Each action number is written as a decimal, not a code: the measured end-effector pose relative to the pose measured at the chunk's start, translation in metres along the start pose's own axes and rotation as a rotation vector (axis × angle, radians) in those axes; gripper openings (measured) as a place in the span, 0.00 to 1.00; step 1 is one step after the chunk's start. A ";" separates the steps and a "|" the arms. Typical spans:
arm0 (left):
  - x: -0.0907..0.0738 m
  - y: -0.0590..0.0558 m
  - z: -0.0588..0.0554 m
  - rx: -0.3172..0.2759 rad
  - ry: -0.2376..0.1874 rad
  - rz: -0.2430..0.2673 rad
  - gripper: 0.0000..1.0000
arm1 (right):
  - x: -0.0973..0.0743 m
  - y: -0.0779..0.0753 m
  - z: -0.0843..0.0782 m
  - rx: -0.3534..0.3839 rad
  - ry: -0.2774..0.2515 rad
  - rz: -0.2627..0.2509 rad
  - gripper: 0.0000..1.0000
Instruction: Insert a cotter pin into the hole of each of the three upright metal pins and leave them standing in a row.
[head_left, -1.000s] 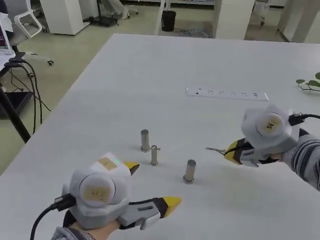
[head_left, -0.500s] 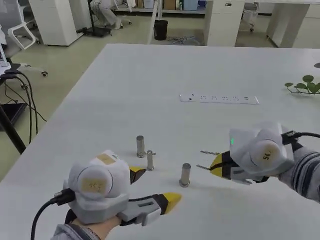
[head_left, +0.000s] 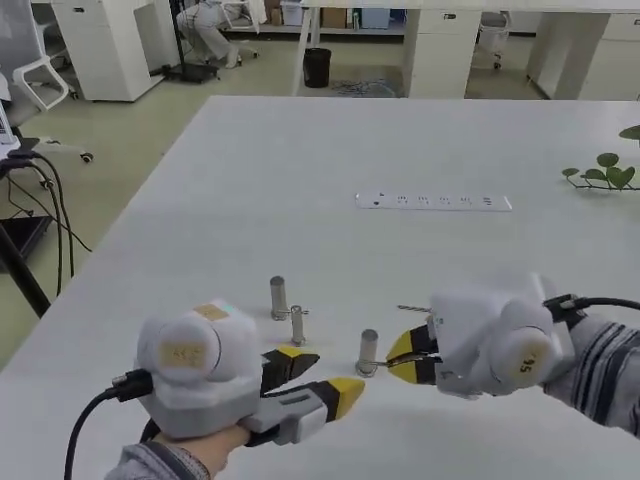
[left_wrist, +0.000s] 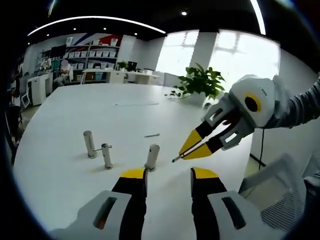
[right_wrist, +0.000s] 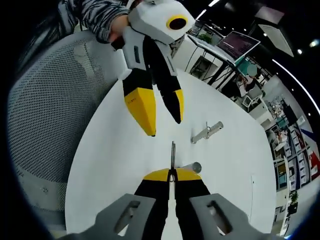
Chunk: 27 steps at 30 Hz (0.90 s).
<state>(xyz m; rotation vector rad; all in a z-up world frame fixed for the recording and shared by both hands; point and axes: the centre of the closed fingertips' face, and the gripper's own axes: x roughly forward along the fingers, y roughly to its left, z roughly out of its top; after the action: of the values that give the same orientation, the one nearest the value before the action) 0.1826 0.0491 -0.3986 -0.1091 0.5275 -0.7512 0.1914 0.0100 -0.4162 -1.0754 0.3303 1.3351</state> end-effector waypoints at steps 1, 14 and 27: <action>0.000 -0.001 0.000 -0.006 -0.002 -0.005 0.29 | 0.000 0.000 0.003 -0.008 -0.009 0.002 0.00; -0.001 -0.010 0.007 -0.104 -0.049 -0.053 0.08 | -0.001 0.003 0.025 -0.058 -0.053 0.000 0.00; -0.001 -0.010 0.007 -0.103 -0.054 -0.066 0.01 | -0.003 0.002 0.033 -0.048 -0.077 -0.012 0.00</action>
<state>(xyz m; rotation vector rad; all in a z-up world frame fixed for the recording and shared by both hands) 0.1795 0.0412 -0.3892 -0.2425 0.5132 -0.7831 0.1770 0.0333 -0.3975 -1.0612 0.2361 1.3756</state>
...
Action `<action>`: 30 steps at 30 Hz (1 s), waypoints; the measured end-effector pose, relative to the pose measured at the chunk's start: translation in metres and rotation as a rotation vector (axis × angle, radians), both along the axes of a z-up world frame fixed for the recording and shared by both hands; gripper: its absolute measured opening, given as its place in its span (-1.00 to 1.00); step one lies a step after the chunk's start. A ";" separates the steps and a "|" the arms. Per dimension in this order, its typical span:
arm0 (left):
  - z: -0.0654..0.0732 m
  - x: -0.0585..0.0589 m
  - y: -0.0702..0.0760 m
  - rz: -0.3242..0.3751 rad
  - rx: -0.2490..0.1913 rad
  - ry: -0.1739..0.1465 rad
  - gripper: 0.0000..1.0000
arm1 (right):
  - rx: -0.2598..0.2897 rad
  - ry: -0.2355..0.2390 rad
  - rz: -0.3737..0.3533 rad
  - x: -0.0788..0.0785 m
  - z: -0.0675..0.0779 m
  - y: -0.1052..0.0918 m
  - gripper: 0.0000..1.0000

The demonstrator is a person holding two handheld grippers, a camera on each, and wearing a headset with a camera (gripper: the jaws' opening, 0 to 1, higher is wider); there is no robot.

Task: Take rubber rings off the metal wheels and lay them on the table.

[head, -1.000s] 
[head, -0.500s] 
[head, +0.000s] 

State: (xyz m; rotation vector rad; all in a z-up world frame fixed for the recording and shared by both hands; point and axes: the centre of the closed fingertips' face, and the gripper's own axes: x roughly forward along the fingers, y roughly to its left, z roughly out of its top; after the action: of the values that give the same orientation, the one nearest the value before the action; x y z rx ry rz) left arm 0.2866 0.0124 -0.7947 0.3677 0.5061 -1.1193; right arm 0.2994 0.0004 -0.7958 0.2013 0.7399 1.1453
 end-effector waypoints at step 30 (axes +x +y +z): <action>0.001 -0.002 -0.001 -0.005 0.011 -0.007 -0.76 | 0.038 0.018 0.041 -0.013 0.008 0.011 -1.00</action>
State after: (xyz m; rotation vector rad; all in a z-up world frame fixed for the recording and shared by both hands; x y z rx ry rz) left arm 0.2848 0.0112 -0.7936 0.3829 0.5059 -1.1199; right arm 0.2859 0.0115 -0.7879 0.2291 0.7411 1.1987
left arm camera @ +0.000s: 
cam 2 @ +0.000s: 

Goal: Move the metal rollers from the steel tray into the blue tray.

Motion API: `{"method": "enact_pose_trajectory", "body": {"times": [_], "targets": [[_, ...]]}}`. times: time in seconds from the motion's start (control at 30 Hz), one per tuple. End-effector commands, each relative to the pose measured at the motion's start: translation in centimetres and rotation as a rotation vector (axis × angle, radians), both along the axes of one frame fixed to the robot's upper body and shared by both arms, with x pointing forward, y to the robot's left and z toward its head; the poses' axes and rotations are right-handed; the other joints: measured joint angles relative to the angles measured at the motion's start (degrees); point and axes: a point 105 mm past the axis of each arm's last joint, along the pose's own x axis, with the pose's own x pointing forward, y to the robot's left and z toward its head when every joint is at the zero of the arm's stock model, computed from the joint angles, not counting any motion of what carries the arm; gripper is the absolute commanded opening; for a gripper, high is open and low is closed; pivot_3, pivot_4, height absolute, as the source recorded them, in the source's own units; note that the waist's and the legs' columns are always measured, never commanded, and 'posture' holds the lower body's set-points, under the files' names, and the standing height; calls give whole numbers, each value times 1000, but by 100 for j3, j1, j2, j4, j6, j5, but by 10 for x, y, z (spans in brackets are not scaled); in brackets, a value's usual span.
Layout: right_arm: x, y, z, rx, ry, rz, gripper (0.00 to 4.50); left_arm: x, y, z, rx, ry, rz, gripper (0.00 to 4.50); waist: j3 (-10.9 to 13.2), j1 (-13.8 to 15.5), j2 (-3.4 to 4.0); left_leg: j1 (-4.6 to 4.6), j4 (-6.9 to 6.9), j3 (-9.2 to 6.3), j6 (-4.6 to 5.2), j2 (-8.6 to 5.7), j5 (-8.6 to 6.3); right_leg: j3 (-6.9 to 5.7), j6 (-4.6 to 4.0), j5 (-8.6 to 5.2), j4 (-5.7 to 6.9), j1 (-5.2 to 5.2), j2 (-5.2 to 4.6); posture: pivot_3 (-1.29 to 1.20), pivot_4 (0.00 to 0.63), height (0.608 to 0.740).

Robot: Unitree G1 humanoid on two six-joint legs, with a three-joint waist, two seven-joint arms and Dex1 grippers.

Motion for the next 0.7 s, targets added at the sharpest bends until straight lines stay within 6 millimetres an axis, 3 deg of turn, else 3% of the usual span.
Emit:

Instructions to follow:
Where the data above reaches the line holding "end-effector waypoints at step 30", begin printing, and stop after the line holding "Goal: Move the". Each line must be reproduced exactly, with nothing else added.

Task solution:
 end-effector waypoints at step 30 (axes +x +y +z): <action>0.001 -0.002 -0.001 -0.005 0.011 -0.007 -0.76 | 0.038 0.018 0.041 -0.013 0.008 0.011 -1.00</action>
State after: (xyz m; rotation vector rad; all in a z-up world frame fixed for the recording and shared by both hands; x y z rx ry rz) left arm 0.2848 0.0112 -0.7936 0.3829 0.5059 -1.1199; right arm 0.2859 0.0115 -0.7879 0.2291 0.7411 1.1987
left arm camera @ +0.000s: 
cam 2 @ +0.000s: 

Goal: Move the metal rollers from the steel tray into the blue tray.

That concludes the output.